The reporting team, included Morning Edition host David Greene and NPR photographer David Gilkey. Davids, thanks both very much for being with us.
DAVID GREENE, BYLINE: It's good to be here, Scott.
DAVID GILKEY, BYLINE: Yeah, you're welcome.
SIMON: Well, explain, David Greene - you're at WLRN in Miami. And, David Gilkey, you're with our friends at OPB in Portland, right?
SIMON: Gentleman, before you left, there was one subject you were told absolutely, positively, under no circumstances go into because it's already been done more times than stories about rodeo clowns on NPR.
GREENE: That's right. The cars, Scott. It was the cars, the old Fords and Oldsmobiles, that are on the streets of Havana. I mean, they are the American cars that were allowed in before the embargo, and so those are the American cars that are left.
And people fix them up, and they're still driving them. We were told it is so cliche. David, you and I talked about this. Everyone told us just not to pay attention to them.
SIMON: So I go on our website today, and there's a wonderful photo essay - npr.org - about old cars. So defend yourself.
GREENE: I think we have a moment on tape that might actually defend it for you and give you a sense.
I'm sitting in central Havana outside the Capitol building with NPR photographer David Gilkey. And, David, we should say we were warned before coming down here that these old 1950s American cars were a little bit cliche in Havana.
GILKEY: A little bit. But I'm looking at a row of 1940s and '50s cars. They are just so beautiful. You look over and there's a 1956 Chevy. You can't not turn your camera towards these cars.

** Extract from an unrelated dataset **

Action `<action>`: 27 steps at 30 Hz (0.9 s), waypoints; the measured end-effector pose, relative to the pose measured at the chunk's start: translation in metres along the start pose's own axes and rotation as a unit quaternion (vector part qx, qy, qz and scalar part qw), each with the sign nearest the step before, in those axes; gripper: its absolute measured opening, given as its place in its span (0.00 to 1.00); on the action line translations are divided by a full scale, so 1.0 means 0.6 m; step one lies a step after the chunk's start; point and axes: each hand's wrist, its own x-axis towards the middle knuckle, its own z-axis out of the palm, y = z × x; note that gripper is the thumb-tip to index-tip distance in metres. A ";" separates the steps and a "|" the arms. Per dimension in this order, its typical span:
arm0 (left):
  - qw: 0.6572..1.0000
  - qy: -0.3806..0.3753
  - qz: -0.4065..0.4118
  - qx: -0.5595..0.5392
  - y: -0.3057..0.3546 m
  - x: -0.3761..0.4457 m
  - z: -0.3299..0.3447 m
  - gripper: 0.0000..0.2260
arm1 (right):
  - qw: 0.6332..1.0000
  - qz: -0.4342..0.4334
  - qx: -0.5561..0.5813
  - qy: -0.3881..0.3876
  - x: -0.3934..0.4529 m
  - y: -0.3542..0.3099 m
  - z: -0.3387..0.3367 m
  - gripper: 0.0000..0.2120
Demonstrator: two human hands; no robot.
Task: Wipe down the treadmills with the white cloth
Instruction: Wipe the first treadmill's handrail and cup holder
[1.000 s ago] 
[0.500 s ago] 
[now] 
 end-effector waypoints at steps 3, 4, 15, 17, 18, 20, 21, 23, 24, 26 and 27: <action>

SIMON: David Gilkey, it sounds like you're under a spell.
GILKEY: A little bit.
SIMON: I mean, maybe we should explain, repertoirely, it's very difficult to own a private automobile in Cuba.
GREENE: You need permission from the government to own any car for a long time. And now, you know, those rules are loosening up. But they're still incredibly expensive. And, you know, there's a market to fix up these cars.
GILKEY: They're hobbled and cobbled together to make a working automobile. The outside, as attractive as it might be, sometimes the inside is, and other times it's just a raw metal mass with plastic seats.
SIMON: What are some of the other stories and images that stuck with you from Havana?
GILKEY: It was the people. One of the things that we saw when we were in Cuba was people live in very tight, confined spaces. So one of the places that you can have a little bit of freedom is on the streets. And that could be running around in the cars or it can be just standing around.
So the idea with the pictures was to sort of show them having a little bit of space. And you can find that space on the street.
SIMON: David Greene?
GREENE: Yeah, Scott. David and I talked about that when, you know, when we were walking down the Malecon, that long promenade right along the water in Havana. It's one thing I saw when I was, you know, working for NPR in Russia, Scott.
I mean, it was just that there are such cramped quarters. This goes back through Soviet times. And people just cramped space, looking for moments to be able to feel free and talk. And a lot of times it was those parks.
And we met one young man. He's 38 years old. He's a young socialist in Havana, and he really wants to talk about the future of his country. And he has trouble finding the space to do it because he's always followed by security people, you know, trying to listen to what he's talking about. He brought us to this very quiet park hoping it was a space where we be could be open and have a conversation. So, you know, just kind of visually, in Havana, while looking at David's photos, they really help to tell the story of the place.
SIMON: Gentleman, thank you. Morning Edition host David Greene in Miami. Thank you very much.
GREENE: Pleasure being here, Scott.
SIMON: And NPR photographer David Gilkey in Oregon.